“The Pete Townshend Page #1”

February 20, 2010 at 2:35 pm (Music, Pete Townshend, Reviews & Articles)

Written for Melody Maker, Aug. 22, 1970, Townshend wrote 9 articles for the magazine in 1970 and ’71.
I’ll be posting one each day…

 

I’m beginning my first page of this bulky Journal in particularly strange surroundings. On holiday I am, far away from the sounds of London’s traffic and Keith Moon on an island in the Blackwater estuary called Osea, or “Ozee” as the locals pronounce it. There are so few locals in fact that they could all be counted on one ordinary hand.

The main figure is Jim Cricket, the village’s only all year round resident as far as I can make out. Osea Island was originally inhabited (so I gather) by the owner of some brewery in the 1900’s as a rehabilitation resort for inebriates (drunken wrecks similar to Keith Moon in most respects, excepting stamina). His conscience got the better of him one night as he stood watching his clientele pouring out of one of his pubs getting run over, falling In the canal, wounding one another with broken bottles and all the other enjoyable activities people get involved in on the way home from the boozer.

Jim Cricket lets our daughter Emma, who he insists on calling “him “- ride on his tractor and generally is very helpful showing me where to collect the cockles and muscles (sic) and oysters for tea and giving me historical notes.

The most exciting thing about Osea Island is probably the causeway that you have to drive over to reach it.

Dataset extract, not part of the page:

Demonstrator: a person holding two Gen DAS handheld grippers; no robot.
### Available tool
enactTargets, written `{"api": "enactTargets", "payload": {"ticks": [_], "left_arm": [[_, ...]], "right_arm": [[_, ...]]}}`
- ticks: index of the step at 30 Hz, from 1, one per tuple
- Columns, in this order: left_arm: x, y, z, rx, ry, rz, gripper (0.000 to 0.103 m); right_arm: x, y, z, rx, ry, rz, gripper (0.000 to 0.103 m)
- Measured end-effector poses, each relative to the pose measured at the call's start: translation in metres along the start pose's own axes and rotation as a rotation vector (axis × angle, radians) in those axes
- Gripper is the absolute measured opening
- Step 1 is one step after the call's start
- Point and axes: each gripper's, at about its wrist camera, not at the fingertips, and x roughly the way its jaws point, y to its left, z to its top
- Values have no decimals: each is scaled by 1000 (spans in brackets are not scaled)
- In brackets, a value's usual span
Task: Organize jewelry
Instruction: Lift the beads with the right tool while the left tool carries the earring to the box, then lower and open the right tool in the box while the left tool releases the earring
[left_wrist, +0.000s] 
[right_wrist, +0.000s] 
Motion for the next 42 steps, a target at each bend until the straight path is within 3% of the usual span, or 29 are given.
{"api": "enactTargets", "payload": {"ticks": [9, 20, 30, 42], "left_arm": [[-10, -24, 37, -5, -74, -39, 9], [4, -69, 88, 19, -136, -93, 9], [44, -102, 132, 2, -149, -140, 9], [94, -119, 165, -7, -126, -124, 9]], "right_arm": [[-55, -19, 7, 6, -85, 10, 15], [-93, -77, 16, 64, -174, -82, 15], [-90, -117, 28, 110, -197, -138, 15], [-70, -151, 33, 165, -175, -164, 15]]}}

It’s over a mile long and is just about revealed for a few hours each low tide for the milkman and postman to make a mad dash across, make their rounds and get back again. As you drive over the sea splashes over the front of the car and you feel a bit like a sea captain at the bridge as starfish and crabs come hurtling through the windows.

I’m hoping that the messenger who comes all the way from Melody Maker to collect this trivia doesn’t throttle me when he realises he’ll have to spend twelve hours looking at a ten acre caravan site before he can get back home again.

When we tour England this October we will be working with an American group called the James Gang who could do fantastically well over here. We did several shows with the Gang on our last U.S. visit and have built up an addiction for their music. They are a three piece, Joe Walsh on guitar, Jim Fox on drums and Dale Stevens on bass. Jim the drummer formed the group about two years ago.

Joe Walsh is definitely one of the best guitarists in Rock that I’ve come across. His playing makes my neck tingle like only Jimi Hendrix has affected it before. He doesn’t move much, except to snake a lazy foot over from the fuzz box to the wah wah pedal, but his playing reaches heights that to my mind have only been reached before by the Claptons, Pages and Hendrixs of this world, and there are only three of them. I hear through the grapevine that Jimmy Page has seen Joe play and also rates him highly. It could be fair to say from the way I’m ranting that he’s one of your guitarists’ guitarists, but then most of the top players are universally dug by audiences and other musicians alike.

Joe Walsh and I spent many hours playing in the States, his style on the acoustic guitar is free and flowing with a lot of the characteristic country “drone” notes vibrating steadily in the bass strings like Eastern music. The James Gang have two albums available in the States, the first has been out here for a few months called Yer Album. It’s on Stateside, and I hope they are quick to release their second, The James Gang Rides Again soon.